Su marido ha pegado fotos de su gente más querida y de sus mejores demostraciones de karate por toda la habitación en aquella sala de cuidados intensivos, aparte de eso estéril y llena de máquinas que se miden con rítmicos bips o ruidosas alarmas. Ve entrar a los médicos que se ponen la sonrisa al entrar al cuarto y ofrecen palabras de aliento. Uno de ellos señala las fotos y le dice: “Ya vas a ver: te vamos a poner así de nuevo”. Ella sonríe o lo intenta. Los enfermeros que le cambian los vendajes y las sábanas elogian su fuerza cuando ella puede sostenerse de lado con un brazo de la baranda de la cama mientras le limpian la espalda. Ella sabe que la intención es de halago, pero se le llenan los ojos de lágrimas y piensa que había sido fuerte, pero no ahora, vulnerable en extremo. Su mejor amigo la visita todos los días. Ella le aprieta la mano todo el tiempo que está sentado a su lado. A él le irrita que las enfermeras la traten de “Querida” y “Mi amor”. Le parece que la infantilizan. No entiende que esa mano aferrada a la suya es una llamada de auxilio, un apelo a su humanidad. No entiende que en medio del ritmo de las máquinas y aquel cuarto estéril cualquier muestra de afecto es un salvavidas, un flotador que impide que se hunda, un cable a tierra, el contacto con la nave madre en medio de la desolación del espacio infinito.

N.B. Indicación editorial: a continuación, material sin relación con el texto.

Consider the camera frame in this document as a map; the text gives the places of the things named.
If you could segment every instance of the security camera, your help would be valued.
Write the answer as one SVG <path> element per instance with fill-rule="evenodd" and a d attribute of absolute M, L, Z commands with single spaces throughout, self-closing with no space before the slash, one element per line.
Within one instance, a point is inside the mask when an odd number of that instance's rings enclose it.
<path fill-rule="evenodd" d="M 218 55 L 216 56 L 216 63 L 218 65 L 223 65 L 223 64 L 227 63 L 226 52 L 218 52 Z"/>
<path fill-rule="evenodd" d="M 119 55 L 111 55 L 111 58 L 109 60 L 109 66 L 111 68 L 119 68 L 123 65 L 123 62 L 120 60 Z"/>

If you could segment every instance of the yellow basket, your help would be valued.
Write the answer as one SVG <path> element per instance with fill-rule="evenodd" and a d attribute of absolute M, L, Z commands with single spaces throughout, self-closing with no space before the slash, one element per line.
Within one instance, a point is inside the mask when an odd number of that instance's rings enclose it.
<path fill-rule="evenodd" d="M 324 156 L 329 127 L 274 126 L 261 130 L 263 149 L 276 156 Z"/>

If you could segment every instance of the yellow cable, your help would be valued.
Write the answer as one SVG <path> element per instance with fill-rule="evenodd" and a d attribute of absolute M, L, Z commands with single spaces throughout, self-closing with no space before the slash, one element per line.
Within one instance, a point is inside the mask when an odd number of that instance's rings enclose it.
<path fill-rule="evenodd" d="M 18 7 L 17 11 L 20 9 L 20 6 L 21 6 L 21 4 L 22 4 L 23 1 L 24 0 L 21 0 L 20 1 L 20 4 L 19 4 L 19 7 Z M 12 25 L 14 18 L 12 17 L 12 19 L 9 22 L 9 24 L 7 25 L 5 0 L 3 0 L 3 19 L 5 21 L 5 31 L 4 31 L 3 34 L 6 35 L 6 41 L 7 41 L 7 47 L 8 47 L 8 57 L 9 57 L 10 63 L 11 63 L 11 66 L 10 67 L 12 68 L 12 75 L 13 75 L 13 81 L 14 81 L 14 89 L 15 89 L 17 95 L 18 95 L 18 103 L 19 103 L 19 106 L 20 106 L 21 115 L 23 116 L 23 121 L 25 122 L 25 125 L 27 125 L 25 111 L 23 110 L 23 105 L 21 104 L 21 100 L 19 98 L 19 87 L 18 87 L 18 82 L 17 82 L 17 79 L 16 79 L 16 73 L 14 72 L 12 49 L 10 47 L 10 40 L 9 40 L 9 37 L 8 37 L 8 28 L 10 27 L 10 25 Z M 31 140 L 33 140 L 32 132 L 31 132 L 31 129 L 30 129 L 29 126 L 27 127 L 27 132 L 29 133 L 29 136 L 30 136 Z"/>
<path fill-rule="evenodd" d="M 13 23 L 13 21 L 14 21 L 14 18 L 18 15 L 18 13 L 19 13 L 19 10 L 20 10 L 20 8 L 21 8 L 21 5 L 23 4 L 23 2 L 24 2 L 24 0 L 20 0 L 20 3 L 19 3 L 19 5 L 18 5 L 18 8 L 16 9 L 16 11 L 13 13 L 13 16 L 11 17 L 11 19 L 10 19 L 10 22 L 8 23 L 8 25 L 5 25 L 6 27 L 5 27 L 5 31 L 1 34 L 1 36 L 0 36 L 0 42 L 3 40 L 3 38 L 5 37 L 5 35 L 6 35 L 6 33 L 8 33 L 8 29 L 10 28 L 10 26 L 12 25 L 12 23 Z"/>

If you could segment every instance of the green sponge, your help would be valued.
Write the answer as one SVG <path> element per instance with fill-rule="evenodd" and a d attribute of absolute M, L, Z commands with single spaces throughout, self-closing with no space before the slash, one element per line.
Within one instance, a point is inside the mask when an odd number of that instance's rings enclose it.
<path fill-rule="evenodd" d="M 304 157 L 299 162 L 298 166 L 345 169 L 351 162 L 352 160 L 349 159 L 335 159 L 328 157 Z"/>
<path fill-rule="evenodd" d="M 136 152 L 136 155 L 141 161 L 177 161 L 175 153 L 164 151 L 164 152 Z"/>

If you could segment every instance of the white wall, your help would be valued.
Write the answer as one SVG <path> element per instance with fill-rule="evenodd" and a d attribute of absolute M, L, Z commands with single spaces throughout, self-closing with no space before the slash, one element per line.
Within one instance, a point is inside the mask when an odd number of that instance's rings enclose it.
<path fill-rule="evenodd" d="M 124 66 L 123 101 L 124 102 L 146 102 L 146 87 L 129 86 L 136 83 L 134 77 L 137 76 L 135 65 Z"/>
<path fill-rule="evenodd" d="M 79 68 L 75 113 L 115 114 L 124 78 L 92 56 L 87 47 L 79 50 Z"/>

Lo que la irrita a ella es oír a otros usar su nombre en tercera persona, su propia voz perdida en el susurro de su garganta destrozada por los tubos, la incapacidad de sus piernas, la mirada de lástima de los otros. Pero en sueños, en sueños recobra la voz y se desliza en bicicleta por calles soleadas, en sueños baila y se ríe con sus hijas y discute con amigos los temas de siempre. Al despertar se pregunta, vuelve a preguntarse, si murió entonces y ahora vive en el limbo, o si vive, pero los otros no saben que sigue siendo ella misma.